奇抜なデザインは好みが分かれそう?インテリアは実にシンプル
実際に対面してみると、かなり特徴的なフロントマスクに目が向きます。日本人のデザイナーが考案したというこの奇抜なデザインですが、これを採用したのにはキチンとした理由がありました。 スズキによると、このフロントマスクは「クルマが溢れる街中でも埋没することの無い、ユニークで個性を主張するデザイン」と謳っています。すなわち、多くのライバルがいるコンパクトSUVセグメントにおいてはとくに、存在感を示すためのアイキャッチなデザインが必要だったと言います。 やや好みが分かれそうな気もしますが、ひと目でフロンクスと認識できる点やLEDの灯火類によって、目新しさはバツグンです。素直にカッコいいと思えるものでした。 続いてインテリアは、新型スイフトにも似た最新世代のスズキデザインが採用されています。

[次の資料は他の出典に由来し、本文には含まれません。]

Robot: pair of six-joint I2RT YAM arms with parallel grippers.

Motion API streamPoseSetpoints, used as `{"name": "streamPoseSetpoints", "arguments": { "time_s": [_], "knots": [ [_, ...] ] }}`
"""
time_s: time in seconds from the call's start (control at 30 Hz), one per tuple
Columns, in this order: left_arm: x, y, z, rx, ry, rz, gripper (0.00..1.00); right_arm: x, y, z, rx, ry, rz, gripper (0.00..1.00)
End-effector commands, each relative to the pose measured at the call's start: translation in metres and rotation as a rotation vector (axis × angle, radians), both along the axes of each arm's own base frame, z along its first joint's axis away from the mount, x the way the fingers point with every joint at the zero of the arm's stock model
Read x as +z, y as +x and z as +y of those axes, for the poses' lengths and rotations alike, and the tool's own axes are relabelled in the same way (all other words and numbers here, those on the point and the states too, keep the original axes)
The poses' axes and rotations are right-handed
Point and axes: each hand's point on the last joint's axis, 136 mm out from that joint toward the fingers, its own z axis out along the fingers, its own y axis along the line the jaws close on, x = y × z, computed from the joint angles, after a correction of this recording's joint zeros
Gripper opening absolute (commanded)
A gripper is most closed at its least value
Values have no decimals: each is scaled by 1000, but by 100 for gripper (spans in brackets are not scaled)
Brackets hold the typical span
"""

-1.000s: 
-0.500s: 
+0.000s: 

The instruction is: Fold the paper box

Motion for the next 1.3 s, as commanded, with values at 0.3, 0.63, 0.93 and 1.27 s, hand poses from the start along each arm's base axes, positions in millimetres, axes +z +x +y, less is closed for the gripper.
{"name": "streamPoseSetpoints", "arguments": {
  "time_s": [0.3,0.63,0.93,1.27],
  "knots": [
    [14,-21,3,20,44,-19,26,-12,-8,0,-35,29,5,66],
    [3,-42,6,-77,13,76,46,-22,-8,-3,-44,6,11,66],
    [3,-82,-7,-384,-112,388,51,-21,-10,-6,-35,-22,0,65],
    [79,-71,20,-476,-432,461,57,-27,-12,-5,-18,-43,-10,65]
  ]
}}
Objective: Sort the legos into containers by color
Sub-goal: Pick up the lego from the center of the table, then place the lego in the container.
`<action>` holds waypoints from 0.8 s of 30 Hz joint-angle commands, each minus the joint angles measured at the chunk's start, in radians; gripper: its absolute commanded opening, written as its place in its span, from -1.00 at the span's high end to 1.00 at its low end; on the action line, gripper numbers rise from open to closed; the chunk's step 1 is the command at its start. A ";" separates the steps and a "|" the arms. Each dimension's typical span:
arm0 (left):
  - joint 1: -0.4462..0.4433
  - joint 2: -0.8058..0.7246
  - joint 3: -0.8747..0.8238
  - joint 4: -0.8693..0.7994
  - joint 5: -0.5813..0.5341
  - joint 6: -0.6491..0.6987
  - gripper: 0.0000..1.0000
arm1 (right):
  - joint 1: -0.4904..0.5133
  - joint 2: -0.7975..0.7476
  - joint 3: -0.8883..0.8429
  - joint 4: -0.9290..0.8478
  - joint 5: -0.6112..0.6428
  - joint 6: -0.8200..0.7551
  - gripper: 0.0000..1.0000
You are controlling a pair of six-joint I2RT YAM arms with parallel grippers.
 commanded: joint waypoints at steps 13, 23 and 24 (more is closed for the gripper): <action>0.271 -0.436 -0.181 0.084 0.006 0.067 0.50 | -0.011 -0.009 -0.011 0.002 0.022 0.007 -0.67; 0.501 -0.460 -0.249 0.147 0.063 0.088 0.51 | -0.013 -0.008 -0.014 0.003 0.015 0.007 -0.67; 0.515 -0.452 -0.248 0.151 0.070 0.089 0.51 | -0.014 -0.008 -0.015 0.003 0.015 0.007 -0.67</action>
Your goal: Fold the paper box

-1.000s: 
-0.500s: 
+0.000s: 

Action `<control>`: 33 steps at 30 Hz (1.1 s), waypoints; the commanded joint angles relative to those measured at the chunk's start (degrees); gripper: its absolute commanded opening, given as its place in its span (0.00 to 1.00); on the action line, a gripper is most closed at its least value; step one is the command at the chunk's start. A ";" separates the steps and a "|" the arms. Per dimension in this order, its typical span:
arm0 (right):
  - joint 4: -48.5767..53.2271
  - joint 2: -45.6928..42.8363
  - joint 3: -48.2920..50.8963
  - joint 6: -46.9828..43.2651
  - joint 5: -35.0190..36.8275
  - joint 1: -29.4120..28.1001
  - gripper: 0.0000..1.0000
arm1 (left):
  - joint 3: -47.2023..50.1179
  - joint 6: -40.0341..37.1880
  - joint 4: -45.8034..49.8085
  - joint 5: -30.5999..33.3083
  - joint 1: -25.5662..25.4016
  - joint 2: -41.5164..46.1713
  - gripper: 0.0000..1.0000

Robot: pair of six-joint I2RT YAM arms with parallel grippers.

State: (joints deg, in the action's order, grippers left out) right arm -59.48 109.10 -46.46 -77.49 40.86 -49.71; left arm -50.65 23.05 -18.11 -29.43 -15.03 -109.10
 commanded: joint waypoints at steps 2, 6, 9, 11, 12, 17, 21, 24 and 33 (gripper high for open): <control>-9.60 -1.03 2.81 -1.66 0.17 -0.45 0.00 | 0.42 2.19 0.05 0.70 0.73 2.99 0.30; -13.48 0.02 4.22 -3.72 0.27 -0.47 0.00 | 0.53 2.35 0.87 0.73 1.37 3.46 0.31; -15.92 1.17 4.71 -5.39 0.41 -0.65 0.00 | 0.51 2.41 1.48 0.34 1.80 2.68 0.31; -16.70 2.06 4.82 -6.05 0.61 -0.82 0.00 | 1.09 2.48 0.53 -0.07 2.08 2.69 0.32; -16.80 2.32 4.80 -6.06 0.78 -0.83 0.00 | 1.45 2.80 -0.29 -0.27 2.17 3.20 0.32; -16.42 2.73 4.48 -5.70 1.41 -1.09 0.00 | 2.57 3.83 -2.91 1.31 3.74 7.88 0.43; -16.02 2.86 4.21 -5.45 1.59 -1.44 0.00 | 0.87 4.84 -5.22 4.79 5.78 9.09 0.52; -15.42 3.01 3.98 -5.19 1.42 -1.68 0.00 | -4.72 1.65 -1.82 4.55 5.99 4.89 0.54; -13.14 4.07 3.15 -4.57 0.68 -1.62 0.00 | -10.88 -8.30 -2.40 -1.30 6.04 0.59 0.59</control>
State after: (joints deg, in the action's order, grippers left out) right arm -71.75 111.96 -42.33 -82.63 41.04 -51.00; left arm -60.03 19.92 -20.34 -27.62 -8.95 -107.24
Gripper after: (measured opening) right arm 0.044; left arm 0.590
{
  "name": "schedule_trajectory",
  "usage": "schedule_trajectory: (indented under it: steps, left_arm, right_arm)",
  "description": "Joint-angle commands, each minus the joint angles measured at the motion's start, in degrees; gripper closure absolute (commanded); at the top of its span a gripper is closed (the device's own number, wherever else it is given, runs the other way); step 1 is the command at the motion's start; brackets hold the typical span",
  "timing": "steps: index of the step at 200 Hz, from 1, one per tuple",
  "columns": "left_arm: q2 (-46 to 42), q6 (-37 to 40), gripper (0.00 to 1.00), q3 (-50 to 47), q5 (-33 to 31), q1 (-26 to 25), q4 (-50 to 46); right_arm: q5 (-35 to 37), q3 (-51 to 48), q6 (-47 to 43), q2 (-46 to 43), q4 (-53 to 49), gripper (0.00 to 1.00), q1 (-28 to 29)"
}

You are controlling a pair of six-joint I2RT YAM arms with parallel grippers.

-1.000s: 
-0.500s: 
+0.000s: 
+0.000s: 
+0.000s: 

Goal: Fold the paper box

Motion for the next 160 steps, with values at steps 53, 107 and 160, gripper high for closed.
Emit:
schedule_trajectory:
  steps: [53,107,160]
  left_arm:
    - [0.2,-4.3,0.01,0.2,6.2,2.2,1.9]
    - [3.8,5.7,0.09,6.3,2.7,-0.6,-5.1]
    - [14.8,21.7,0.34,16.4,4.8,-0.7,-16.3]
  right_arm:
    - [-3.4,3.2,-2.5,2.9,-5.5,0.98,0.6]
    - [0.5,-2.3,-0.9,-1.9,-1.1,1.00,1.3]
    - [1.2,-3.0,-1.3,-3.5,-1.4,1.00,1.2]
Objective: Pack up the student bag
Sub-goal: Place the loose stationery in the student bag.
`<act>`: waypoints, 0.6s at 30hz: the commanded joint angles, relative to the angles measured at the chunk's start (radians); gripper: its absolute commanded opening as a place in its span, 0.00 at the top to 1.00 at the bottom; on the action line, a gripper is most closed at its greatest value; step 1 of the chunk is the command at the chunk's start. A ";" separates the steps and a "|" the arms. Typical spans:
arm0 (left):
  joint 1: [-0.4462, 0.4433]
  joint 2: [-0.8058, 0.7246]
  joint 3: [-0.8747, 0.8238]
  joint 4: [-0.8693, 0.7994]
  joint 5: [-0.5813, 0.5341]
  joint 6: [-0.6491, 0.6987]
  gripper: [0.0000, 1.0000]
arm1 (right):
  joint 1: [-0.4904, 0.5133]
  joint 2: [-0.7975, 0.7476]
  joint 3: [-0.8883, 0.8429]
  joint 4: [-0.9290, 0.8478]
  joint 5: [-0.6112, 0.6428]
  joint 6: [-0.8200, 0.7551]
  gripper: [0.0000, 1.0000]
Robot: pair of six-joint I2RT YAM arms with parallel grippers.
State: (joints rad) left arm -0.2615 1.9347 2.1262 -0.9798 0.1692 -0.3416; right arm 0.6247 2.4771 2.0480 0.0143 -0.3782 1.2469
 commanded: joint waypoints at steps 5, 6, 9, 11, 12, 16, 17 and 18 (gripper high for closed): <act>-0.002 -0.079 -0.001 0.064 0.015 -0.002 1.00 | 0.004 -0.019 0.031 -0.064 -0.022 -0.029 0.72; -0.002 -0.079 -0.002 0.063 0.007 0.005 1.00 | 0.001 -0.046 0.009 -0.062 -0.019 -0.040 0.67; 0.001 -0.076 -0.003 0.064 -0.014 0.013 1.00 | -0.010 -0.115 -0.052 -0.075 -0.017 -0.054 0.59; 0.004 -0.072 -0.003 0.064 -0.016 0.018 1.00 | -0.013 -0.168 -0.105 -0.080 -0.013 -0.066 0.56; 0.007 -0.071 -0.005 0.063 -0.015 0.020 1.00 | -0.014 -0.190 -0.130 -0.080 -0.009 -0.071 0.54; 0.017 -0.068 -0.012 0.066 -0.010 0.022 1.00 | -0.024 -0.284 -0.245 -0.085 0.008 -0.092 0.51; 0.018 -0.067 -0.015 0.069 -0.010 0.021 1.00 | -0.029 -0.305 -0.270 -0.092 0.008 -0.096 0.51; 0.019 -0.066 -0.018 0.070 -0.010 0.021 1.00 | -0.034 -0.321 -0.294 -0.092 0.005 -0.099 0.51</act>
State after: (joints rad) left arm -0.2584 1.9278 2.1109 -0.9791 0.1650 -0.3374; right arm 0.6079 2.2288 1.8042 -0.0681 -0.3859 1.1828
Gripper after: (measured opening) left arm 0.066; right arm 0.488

ブラックとボルドー(濃紅色)の2色が組み合わされたインテリアは、存在感のある金属フレームとともに、力強い印象を与えてくれます。 残念ながらインパネ周りにおけるソフトパッドの採用は認められず、オール樹脂パーツで構成されています。が、配色や加飾パーツを巧みに組み合わせることによって安普請な雰囲気はまったくありません。 シートは好印象なかけごこちで、お尻をやや沈みこませながら張り出しのあるサイドサポートで上半身をしっかりと固定してくれます。またドライビングポジションは取りやすく、テレスコピック&チルトのハンドル調整は可動域が大きいため、スイフトと同様、非常に「走り」への気合いを感じさせる仕上がりでした。